*WHAT YOU WILL DO*
Pictures stay out of the copy, and everything else in the data below is repeated exactly.

*** RECORDED INFORMATION ***

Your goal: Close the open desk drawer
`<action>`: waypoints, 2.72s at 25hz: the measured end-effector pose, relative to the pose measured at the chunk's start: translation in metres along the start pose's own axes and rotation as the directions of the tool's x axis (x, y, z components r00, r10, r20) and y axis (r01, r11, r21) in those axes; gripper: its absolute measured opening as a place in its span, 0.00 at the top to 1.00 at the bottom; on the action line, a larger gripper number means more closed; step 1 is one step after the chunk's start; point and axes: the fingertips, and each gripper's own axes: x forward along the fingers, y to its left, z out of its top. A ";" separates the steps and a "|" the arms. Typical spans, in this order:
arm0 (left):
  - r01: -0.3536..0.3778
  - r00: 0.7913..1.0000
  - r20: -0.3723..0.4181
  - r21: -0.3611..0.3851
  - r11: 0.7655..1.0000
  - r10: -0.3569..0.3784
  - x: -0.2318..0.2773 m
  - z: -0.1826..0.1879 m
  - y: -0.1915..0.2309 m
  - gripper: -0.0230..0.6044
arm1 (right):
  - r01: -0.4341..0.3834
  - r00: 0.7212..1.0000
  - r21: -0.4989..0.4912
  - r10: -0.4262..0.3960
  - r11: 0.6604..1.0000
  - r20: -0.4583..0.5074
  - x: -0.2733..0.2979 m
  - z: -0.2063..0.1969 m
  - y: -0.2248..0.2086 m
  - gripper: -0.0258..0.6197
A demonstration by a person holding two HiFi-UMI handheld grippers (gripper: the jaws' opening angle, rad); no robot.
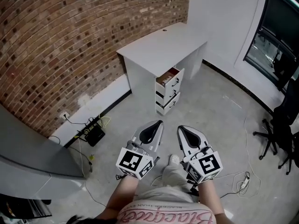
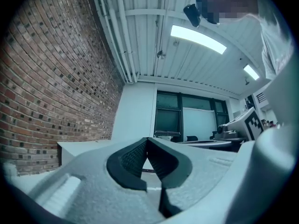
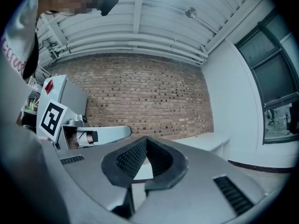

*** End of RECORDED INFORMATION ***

*EXERCISE RESPONSE*
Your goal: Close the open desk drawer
`<action>`: waypoints, 2.72s at 25hz: the measured end-effector pose, relative to the pose measured at the chunk's start: translation in metres along the start pose's own axes and rotation as the directions of the tool's x axis (x, y, z components r00, r10, r20) and y axis (r01, r11, r21) in those axes; gripper: its absolute measured opening as a place in its span, 0.00 at the top to 1.00 at the bottom; on the action line, a larger gripper number means more closed; step 1 is one step after the chunk's start; point and axes: the fingertips, and each gripper's own axes: x forward along the fingers, y to its left, z out of its top. A ";" separates the steps and a "|" the arms. Typical spans, in this order:
arm0 (left):
  - r01: -0.3536..0.3778
  - r00: 0.7913..1.0000
  - r20: -0.3723..0.4181
  - r21: -0.3611..0.3851
  - r11: 0.7655..1.0000
  - r10: -0.3569..0.3784
  - x: -0.2318..0.2773 m
  - z: -0.1826..0.1879 m
  - y: -0.1915..0.2309 m
  - gripper: -0.0230..0.6044
arm1 (right):
  - r01: -0.4341..0.3834
  - r00: 0.7212..1.0000
  - r21: -0.4989..0.4912
  - r10: -0.4262..0.3960
  - r11: 0.6604..1.0000
  - r20: -0.4583..0.5074
  - x: -0.2733..0.2979 m
  - z: -0.2063..0.1969 m
  - y: -0.2248..0.2086 m
  - gripper: -0.0258..0.6197
A demonstration by a person holding two HiFi-UMI handheld grippers (gripper: the jaws' opening angle, rad); no robot.

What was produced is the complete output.